--- START ---
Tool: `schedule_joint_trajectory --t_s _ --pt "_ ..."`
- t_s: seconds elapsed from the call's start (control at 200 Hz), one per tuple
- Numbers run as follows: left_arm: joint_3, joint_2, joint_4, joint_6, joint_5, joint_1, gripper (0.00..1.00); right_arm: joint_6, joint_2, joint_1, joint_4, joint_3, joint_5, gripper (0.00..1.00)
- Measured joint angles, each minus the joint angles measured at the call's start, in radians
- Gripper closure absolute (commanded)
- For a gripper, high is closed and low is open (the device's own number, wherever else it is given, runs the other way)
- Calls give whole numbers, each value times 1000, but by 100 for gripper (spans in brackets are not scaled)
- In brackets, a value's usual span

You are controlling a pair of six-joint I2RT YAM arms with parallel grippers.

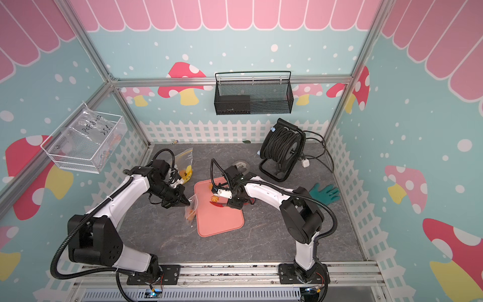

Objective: Put the cookies into a resealable bag to prevent moisture
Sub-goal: Pick up the cookie from the tray, then place the cookie in the ziploc bag.

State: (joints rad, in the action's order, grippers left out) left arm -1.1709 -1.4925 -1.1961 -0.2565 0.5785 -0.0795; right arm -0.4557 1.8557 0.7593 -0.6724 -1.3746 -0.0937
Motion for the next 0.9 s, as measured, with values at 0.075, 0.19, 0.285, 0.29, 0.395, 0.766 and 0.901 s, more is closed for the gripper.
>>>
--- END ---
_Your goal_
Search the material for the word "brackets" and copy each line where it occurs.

_Exercise result_
- Calls give whole numbers, each value times 1000, but by 100 for gripper (spans in brackets are not scaled)
- In brackets, a value's usual span

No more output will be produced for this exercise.